--- WORK ITEM ---
Stopping at the line that holds "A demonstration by", repeat the lines below exactly, starting from the very first and including that final line.

--- THE DATA ---

>>>

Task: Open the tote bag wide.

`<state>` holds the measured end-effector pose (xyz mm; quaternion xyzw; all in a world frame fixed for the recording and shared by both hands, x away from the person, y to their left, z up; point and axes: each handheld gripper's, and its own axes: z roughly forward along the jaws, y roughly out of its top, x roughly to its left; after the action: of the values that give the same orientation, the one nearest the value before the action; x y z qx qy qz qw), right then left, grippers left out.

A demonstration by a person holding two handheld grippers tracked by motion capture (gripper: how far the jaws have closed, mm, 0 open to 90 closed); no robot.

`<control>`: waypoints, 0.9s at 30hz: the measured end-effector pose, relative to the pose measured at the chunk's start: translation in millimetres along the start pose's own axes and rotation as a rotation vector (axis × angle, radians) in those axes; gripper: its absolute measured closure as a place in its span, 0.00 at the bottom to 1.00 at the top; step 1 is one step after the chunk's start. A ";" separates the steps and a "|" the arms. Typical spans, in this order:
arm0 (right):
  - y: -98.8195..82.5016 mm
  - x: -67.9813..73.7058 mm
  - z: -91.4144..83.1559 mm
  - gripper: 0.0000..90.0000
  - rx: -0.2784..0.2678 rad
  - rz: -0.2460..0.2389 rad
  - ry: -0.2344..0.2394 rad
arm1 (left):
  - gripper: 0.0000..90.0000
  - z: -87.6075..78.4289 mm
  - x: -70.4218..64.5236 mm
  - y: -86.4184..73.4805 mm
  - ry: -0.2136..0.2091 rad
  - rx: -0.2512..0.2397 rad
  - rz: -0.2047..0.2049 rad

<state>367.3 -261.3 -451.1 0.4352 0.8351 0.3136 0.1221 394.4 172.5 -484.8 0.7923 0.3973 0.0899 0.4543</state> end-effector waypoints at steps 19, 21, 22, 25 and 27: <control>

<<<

--- TASK OUTPUT ---
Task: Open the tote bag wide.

`<state>` holds the measured end-effector pose (xyz mm; quaternion xyzw; all in a world frame fixed for the recording and shared by both hands, x away from the person, y to their left, z up; point and axes: each handheld gripper's, and its own axes: z roughly forward along the jaws, y roughly out of its top, x roughly to its left; after the action: of the values that give the same orientation, the one nearest the value before the action; x y z qx qy qz qw), right then left, grippers left out.

A demonstration by a person holding two handheld grippers tracked by motion capture (gripper: how far the jaws have closed, mm, 0 open to 90 closed); no robot.

Nothing further is required for this exercise.